Yearly Archives: 2008

Random thoughts

I really don’t have anything in mind about which to write, so I’ll just list some things I thought about today.

  • I awoke this morning expecting to hear bad news on the Hillary front, and was pleasantly surprised by her win in New Hampshire.
  • Didn’t get much work done today because I was working on the wrestling site
  • Pho is not my favorite food
  • Didn’t transfer the wrestling domain name because I was busy working on the site.
  • The good news is Joe has a URI Duh, I meant UTI, (good because otherwise it would mean he was going senile or something because of the various places he’s been relieving his bladder.)
  • Even though Paint Branch High School has a wrestling scoreboard, we still beat them
  • I don’t think I am going to finish Love in the Time of Cholera by January 24th. Or 25th.

Thoughts of Grandpa Green

Last week I started to scan and upload to Flickr a collection of photographs I took from my mom’s house this summer. I know only one person in the batch I uploaded – my grandfather, seen below.

I cannot say how old he was in this photo. I thought it might be his graduation photo, but then I realized I have his wedding photo, and he looks a bit older here.

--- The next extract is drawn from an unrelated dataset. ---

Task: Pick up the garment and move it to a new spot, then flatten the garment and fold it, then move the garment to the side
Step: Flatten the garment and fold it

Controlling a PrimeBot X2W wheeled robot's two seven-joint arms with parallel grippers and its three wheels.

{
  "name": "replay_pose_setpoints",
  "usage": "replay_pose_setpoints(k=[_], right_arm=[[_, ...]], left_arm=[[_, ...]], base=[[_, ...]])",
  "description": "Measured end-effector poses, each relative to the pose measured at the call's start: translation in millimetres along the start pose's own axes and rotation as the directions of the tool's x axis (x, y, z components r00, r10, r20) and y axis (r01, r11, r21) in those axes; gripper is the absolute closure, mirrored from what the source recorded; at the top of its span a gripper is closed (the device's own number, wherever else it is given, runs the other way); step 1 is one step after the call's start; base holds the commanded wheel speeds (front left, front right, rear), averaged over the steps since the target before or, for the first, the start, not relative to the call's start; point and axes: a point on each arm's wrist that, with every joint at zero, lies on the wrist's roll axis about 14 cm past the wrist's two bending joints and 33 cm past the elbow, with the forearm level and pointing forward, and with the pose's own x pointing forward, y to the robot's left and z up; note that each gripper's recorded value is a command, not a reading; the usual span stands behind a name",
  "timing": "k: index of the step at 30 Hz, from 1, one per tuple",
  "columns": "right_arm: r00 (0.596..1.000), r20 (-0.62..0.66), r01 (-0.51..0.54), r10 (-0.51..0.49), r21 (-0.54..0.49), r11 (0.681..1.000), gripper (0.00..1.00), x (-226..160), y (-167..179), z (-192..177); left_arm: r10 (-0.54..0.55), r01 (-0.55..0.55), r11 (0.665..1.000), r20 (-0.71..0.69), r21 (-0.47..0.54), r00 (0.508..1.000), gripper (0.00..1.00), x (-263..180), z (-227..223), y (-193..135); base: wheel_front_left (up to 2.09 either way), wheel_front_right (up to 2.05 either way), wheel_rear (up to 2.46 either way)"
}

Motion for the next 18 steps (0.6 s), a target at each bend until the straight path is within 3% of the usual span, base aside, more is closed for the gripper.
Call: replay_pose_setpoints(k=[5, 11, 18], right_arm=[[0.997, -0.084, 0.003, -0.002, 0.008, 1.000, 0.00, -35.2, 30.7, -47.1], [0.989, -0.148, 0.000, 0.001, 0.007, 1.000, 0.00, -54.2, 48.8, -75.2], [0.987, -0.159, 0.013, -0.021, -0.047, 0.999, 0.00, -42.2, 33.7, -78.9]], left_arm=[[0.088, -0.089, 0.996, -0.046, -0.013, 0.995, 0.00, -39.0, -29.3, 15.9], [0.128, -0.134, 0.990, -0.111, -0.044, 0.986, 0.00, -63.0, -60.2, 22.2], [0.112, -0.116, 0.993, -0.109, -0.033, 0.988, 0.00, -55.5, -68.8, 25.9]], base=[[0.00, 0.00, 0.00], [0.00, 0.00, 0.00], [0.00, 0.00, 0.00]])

I’ve written extensively about my Grandpa Green, how he helped shape my character and helped foster a love of reading. And even how he wrote a poem about me when I was born. There really isn’t much more to say.

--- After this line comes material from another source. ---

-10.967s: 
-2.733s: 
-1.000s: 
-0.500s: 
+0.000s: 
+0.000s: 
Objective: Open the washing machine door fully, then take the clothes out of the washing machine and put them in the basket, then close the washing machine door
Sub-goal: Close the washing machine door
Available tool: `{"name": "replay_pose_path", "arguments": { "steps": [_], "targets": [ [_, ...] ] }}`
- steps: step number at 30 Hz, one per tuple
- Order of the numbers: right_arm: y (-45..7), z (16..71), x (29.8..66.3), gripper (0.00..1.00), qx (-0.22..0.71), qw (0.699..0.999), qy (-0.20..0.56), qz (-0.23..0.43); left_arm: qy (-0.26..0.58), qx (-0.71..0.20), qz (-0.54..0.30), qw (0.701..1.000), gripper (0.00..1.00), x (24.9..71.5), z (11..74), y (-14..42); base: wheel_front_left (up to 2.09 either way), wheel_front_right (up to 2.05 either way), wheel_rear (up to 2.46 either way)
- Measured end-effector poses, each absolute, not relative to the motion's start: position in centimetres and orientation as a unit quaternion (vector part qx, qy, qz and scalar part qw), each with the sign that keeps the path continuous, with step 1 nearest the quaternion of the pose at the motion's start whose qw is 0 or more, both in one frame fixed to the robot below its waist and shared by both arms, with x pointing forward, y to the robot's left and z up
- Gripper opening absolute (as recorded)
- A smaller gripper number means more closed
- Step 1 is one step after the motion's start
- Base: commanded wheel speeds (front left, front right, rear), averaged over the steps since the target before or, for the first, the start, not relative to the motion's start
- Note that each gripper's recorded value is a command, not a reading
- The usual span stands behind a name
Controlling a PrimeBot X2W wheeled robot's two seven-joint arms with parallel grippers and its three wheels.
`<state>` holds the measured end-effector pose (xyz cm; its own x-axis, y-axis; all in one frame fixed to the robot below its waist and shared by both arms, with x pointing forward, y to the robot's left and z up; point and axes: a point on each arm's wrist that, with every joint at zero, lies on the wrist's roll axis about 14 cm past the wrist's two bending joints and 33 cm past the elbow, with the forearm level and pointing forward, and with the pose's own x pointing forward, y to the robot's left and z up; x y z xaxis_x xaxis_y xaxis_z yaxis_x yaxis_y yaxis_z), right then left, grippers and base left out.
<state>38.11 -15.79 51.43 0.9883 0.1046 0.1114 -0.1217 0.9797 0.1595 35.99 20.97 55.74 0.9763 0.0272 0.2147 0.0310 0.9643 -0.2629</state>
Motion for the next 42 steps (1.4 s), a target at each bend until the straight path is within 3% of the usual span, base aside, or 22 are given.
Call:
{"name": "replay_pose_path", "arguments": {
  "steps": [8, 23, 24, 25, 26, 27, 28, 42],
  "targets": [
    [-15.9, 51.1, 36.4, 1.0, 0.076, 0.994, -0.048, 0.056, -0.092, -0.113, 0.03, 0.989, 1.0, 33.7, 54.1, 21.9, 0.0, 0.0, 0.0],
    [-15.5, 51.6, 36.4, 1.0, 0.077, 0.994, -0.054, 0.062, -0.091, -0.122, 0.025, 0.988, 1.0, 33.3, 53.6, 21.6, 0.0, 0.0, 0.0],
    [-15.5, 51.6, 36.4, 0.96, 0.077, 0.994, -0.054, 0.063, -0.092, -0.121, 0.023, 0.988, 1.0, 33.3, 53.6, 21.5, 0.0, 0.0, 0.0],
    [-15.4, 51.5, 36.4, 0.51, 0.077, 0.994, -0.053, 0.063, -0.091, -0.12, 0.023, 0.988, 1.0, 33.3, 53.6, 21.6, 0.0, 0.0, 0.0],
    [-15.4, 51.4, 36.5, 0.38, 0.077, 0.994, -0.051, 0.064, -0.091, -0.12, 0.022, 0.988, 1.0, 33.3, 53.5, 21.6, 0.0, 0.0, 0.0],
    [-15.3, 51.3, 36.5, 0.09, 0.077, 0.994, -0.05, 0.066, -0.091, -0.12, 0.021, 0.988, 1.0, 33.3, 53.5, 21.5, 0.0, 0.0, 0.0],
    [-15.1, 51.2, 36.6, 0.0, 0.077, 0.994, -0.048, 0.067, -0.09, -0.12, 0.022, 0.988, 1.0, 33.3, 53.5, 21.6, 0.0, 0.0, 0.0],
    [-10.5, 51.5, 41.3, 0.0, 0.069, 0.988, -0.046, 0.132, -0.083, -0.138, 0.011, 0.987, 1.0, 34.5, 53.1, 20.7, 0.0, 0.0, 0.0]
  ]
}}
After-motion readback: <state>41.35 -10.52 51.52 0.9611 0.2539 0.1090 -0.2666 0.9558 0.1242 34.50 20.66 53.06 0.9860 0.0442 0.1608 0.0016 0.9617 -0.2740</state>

He was a quiet man who liked to read, play solitaire, drink beer and golf. He was a crossword puzzle wizard. He hated salads (said they made his nose wiggle) and wore a folded tissue under his wristwatch (to keep the ticks off, he said). I loved him. He was only 63 when he died – possibly an indirect result of his dislike of salad. I was 16.

Washington Post Article on local school email lists

The Washington Post featured a front page article about school email lists this morning. I thought I’d find it more interesting than it really was because of my long history with managing school email lists, first Bradleynet, then Pylenet; and because I now belong to a list that is mentioned in the article (and remember the discussion it describes very well as I am friends two of the debaters).

I’ve been a member of too many email lists to count, and they are pretty much all the same. You have people who think it should not be moderated. You have people who think it needs to be moderated more than it is. You have the entire spectrum of political correctness/incorrectness. You have people who threaten to unsubscribe if certain things are posted and those who get upset if certain things are not posted. At least the school lists don’t have the grammar police.

The article mentions a PTSA (past?) president who thinks the email list belongs to her and not the school. While I think she is very wrong, I know how protective I felt about Bradleynet. I had a hard time letting it go. So if that is the reason the woman in question thinks the list belongs to her, I’ll have to admit that I understand it, but somehow I don’t think that was the reason.

I don’t envy those names mentioned in this article. I think that this is one area that does not need news coverage. Email list managers have enough with which to deal without their schools and lists mentioned in the Washington Post.

The comments are almost more interesting than the article, and, in a way, mirror exactly what the article mentions. That with a few keystrokes a person can add to (or detract from) a discussion. It has nothing to do with elitism or unenlightened generations. It has to do with common sense and self-restraint.